(What the task requires):
Return all records exactly. Nothing may be added.

(Information provided):
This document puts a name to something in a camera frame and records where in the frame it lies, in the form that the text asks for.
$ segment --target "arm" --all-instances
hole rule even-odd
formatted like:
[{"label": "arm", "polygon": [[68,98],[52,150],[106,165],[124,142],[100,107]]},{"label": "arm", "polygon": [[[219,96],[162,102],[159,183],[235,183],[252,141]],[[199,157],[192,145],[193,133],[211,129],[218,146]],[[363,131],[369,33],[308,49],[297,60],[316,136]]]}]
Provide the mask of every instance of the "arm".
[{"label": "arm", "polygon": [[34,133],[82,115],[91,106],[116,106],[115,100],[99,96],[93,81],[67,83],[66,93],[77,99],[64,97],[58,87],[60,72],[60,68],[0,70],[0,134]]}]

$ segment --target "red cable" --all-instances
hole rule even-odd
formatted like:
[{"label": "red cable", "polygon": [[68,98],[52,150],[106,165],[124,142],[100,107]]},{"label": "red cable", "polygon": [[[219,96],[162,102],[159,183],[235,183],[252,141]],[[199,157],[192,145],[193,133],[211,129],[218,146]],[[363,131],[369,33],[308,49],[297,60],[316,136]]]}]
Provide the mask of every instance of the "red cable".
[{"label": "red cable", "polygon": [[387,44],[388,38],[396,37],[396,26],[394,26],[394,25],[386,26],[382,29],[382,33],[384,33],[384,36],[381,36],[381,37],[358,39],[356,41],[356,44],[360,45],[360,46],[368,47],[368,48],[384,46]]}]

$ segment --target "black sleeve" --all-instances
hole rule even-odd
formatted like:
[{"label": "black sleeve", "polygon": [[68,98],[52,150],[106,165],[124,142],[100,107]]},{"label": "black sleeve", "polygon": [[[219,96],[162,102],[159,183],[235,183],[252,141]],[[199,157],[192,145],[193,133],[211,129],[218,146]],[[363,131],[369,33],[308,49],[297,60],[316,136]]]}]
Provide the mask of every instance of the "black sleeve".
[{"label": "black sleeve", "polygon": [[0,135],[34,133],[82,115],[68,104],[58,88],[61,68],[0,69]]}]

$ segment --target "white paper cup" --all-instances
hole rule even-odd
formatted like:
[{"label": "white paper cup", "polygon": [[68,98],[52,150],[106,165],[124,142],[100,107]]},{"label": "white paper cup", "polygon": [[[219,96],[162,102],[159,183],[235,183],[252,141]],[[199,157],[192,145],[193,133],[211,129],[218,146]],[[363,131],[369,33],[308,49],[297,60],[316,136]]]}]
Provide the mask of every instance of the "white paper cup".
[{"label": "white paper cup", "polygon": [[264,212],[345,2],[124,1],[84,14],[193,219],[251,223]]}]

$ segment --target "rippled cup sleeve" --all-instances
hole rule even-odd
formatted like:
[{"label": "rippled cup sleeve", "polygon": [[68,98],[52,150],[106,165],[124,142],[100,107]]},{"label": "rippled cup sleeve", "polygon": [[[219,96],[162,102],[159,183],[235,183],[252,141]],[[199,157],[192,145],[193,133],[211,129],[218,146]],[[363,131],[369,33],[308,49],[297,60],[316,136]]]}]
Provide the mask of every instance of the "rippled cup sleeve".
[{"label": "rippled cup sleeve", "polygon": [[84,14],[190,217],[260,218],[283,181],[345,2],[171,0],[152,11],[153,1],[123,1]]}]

(Solution for this problem):
This document puts a name to something in a camera frame and records where in the frame it lies, in the form that the text asks for.
$ segment --target "arm" --all-instances
hole rule even-odd
formatted like:
[{"label": "arm", "polygon": [[68,98],[52,150],[106,165],[124,142],[100,107]]},{"label": "arm", "polygon": [[[219,96],[162,102],[159,183],[235,183],[252,141]],[[199,157],[192,145],[193,133],[211,129],[218,146]],[[363,131],[369,33],[308,49],[297,60],[316,136]]]}]
Provide the mask of every instance of the "arm".
[{"label": "arm", "polygon": [[34,133],[82,115],[91,106],[116,106],[115,100],[99,96],[93,81],[67,83],[66,93],[77,99],[64,97],[58,87],[60,72],[60,68],[0,70],[0,134]]}]

$ segment --target "red cable" --all-instances
hole rule even-odd
formatted like:
[{"label": "red cable", "polygon": [[68,98],[52,150],[106,165],[124,142],[100,107]]},{"label": "red cable", "polygon": [[[219,96],[162,102],[159,183],[235,183],[252,141]],[[199,157],[192,145],[193,133],[211,129],[218,146]],[[363,131],[369,33],[308,49],[297,60],[316,136]]]}]
Provide the mask of every instance of the "red cable".
[{"label": "red cable", "polygon": [[387,44],[388,38],[396,37],[396,26],[394,26],[394,25],[386,26],[382,29],[382,33],[384,33],[384,36],[381,36],[381,37],[358,39],[356,41],[356,44],[360,45],[360,46],[368,47],[368,48],[384,46]]}]

$ segment --target "black sleeve" --all-instances
hole rule even-odd
formatted like:
[{"label": "black sleeve", "polygon": [[68,98],[52,150],[106,165],[124,142],[100,107]]},{"label": "black sleeve", "polygon": [[[219,96],[162,102],[159,183],[235,183],[252,141]],[[199,157],[192,145],[193,133],[211,129],[218,146]],[[363,131],[369,33],[308,49],[297,60],[316,136]]]}]
Provide the mask of every instance of the "black sleeve".
[{"label": "black sleeve", "polygon": [[0,135],[34,133],[82,115],[68,104],[58,88],[61,68],[0,69]]}]

$ segment --target "white paper cup" --all-instances
hole rule even-odd
formatted like:
[{"label": "white paper cup", "polygon": [[68,98],[52,150],[106,165],[124,142],[100,107]]},{"label": "white paper cup", "polygon": [[[219,96],[162,102],[159,183],[235,183],[252,141]],[[199,157],[192,145],[193,133],[211,129],[218,146]],[[363,131],[369,33],[308,49],[297,60],[316,136]]]}]
Provide the mask of every instance of the "white paper cup".
[{"label": "white paper cup", "polygon": [[264,212],[345,2],[124,1],[84,14],[193,219],[251,223]]}]

$ segment --target "rippled cup sleeve" --all-instances
hole rule even-odd
formatted like:
[{"label": "rippled cup sleeve", "polygon": [[68,98],[52,150],[106,165],[124,142],[100,107]]},{"label": "rippled cup sleeve", "polygon": [[[219,96],[162,102],[159,183],[235,183],[252,141]],[[199,157],[192,145],[193,133],[211,129],[218,146]],[[363,131],[369,33],[308,49],[297,60],[316,136]]]}]
Provide the mask of every instance of the "rippled cup sleeve".
[{"label": "rippled cup sleeve", "polygon": [[84,14],[190,217],[260,218],[283,181],[345,2],[171,0],[152,11],[153,1],[123,1]]}]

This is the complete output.